Kosovars feel hard done by on visas. The cost of an EU permit is between €35 and €60 in a place where the average wage is €200 a month and 40 percent of people do not have jobs. Rates of refusal are high.

Meanwhile, all their former Yugoslav neighbours already have visa-free travel.

The Malmstrom announcement is a breakthrough which indicates the five EU countries that do not recognise Kosovo - Cyprus, Greece, Romania, Slovakia and Spain - want to have normal relations and do not want to see it fail.

The EU has already designed a way round the legal quandary of non-recognition. In 2009 it put "the territory of Kosovo" on a list of entities that need visas. A future EU Council decision can move it onto a visa-free list while saying this is "without prejudice" to its status.

Despite the goodwill, Kosovo's talks are set to take much longer than the two and half years it took, say, Bosnia to switch lists, however.

With border security among EU visa conditions, a major issue is north Kosovo.

Smugglers' paradise

The enclave of 40,000-or-so ethnic Serbs is - according to Nato - run by organised crime groups who make big money from cigarette and people smuggling. It is a no-go zone for ethnic Albanian police. Crossing points to Serbia are operated by Nato soldiers and EU policemen. But almost nothing goes through official checkpoints in practice.

The smugglers' paradise will be hard to shut down because it is highly political.

EU countries say Serbia supports the local strongmen precisely in order to hamper EU-Kosovo integration.

Many observers believe it will normalise only if it gets some form of autonomy. But this diplomatic feat will be hard to achieve because it risks prompting similar claims by ethnic Albanians and Serbs in Bosnia, Macedonia and Serbia.

Kosovo's envoy to Brussels, Ilir Dugolli told EUobserver north Kosovo should not impede visa talks: "Otherwise we would have the paradoxical situation that the same problem did not stop Serbia from getting visa liberalisation but for us it is a problem."

But a Serb diplomat saw things differently.

"Officially they have opened talks, but there will be a lot of discussions on these issues inside the EU," the contact said. Negotiations on "the political solution" for north Kosovo will begin shortly, he added.

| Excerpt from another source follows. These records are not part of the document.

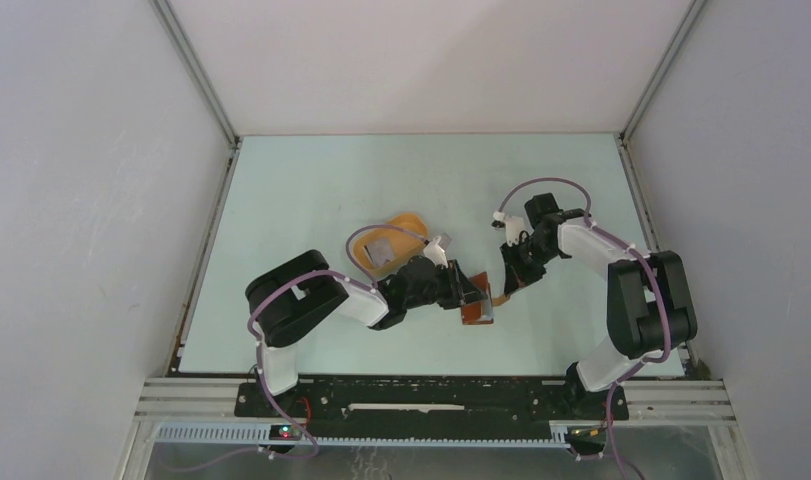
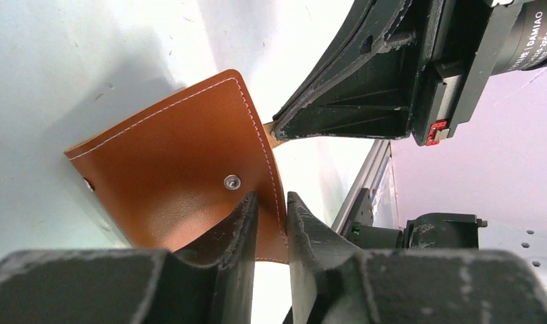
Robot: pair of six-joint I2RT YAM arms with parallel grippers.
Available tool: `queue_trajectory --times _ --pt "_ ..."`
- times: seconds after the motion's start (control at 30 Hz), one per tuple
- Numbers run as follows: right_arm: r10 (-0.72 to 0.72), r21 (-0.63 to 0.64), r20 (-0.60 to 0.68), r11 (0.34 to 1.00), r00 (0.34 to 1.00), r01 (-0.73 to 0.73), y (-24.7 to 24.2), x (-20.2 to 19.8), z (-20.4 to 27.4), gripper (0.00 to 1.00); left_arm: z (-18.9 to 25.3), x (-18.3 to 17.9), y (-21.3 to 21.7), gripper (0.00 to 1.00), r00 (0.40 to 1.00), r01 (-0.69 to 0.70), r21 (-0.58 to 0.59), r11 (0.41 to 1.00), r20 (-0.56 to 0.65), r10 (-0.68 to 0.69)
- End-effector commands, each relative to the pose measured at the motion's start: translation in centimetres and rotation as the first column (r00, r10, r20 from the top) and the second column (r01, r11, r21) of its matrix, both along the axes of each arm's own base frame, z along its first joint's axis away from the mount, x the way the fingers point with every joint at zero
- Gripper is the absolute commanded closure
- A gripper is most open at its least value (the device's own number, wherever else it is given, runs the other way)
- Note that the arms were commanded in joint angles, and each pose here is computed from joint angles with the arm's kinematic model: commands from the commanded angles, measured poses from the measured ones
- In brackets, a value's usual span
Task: Put the credit cards into the card holder
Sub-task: Close the card holder at the center of the board.
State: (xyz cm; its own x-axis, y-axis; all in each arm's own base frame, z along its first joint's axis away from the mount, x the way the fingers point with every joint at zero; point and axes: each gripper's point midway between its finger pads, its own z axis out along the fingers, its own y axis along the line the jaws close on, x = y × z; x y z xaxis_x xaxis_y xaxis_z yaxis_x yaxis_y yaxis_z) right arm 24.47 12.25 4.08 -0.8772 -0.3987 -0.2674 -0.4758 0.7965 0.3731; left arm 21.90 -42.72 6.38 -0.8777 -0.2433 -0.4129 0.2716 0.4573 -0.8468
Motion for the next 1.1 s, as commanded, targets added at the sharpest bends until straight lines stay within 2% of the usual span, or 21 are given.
queue_trajectory --times 0.0,0.17,0.3,0.5,0.8,0.93,1.07 --pt "-0.011 0.054 0.027 0.998 1.000 0.010 0.5 0.8 1.8 1.00 -1.2 0.7 0.8 0.69 0.999 -0.031 0.050 0.998 -0.006 0.031" --pt "-0.009 0.087 0.106 0.996 0.994 0.000 0.9 2.0 3.3 1.00 0.3 0.6 0.4 0.51 1.000 -0.006 0.038 0.999 0.024 0.005" --pt "0.014 0.106 0.103 0.994 0.995 -0.025 1.3 2.1 3.4 1.00 2.1 0.9 0.5 0.45 0.997 0.007 0.046 0.999 0.074 -0.010" --pt "0.033 0.123 0.085 0.991 0.996 -0.043 1.2 2.3 3.2 1.00 4.2 1.5 1.5 0.45 0.986 0.009 0.065 0.998 0.165 -0.020" --pt "0.050 0.159 0.064 0.985 0.997 -0.059 1.6 2.3 3.4 1.00 5.1 1.6 2.2 0.56 0.945 0.068 0.164 0.984 0.305 -0.116" --pt "0.060 0.183 0.054 0.981 0.997 -0.069 2.0 2.2 3.7 1.00 4.8 2.4 1.1 0.60 0.929 0.102 0.234 0.967 0.324 -0.177" --pt "0.068 0.207 0.037 0.976 0.997 -0.074 2.3 2.0 3.8 1.00 3.4 3.5 0.1 0.54 0.923 0.103 0.283 0.954 0.331 -0.198"
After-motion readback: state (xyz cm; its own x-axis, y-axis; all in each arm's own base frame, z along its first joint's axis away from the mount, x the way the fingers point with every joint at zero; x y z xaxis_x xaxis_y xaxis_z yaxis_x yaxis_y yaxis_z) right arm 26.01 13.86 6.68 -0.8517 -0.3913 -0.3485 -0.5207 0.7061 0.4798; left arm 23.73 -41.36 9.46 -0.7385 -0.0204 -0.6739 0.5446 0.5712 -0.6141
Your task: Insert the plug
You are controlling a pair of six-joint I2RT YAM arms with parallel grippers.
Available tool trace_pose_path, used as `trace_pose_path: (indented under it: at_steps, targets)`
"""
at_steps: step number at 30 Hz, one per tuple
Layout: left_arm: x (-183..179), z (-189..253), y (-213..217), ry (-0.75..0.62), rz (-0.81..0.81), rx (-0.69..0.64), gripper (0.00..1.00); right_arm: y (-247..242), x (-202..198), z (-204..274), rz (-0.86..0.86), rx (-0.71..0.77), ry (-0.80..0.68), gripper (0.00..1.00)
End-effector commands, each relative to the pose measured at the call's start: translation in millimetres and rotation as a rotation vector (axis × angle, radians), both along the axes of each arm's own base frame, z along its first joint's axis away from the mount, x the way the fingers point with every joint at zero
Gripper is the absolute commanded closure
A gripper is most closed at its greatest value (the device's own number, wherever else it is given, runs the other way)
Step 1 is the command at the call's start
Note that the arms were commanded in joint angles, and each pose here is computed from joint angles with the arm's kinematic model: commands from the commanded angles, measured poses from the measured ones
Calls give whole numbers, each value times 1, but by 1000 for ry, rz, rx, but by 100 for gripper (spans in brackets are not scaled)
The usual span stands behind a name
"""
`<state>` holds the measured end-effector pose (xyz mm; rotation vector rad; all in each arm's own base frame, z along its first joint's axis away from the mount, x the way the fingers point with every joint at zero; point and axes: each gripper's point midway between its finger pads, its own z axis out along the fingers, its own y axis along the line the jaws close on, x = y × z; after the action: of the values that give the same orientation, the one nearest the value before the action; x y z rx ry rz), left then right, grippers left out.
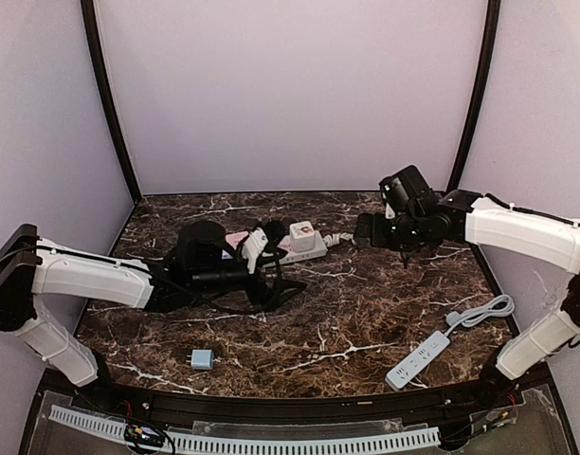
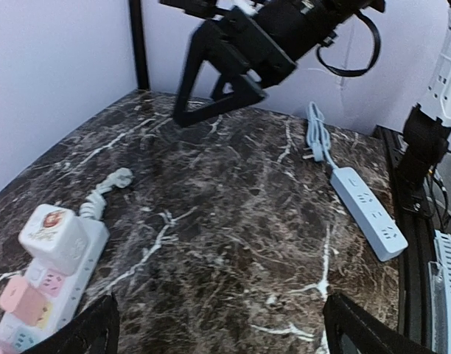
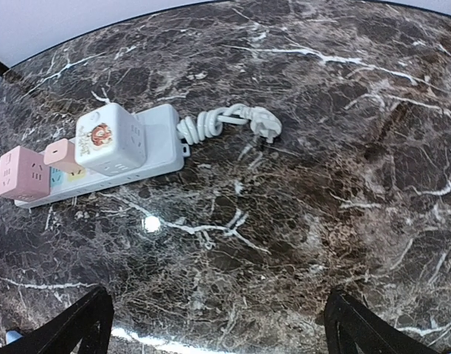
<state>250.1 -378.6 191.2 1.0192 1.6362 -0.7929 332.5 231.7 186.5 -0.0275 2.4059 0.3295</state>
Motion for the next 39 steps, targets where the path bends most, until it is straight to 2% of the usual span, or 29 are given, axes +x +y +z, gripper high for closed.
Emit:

For their part, rank-and-file Kosovo customs and police have a good reputation.

But EU diplomats say the courts have far to go and that judges often let suspects off the hook or "put their case to the bottom of the pile" due to external influence.

Bad apples

Allegations of organised crime have tainted the highest levels of government.

EU police is currently investigating Thaci himself after the Council of Europe said he used to run an organ trafficking gang and that witnesses still fear for their lives. Nato documents leaked in 2004 called him "a big fish" in the arms and people trafficking business.

Kosovo's line is that all the accusations are "political" and aim to deligitimise the state. "The attitude of the Kosovo authorities has always been full openness and readiness to collaborate with any investigation," Dugolli said.

Meanwhile, the international soldiers are sometimes part of the problem.

In 2010, Macedonian police caught 16 Romanian EU police officers smuggling large quantities of cigarettes and liquor.

Asked by this website if they were ever punished, a spokeswoman for the EU police mission said: "They were pulled back [home] by their authorities."

The culture of impunity is not new. When Romanian UN soldiers killed two ethnic Albanians with rubber bullets back in 2008, they were also pulled back home.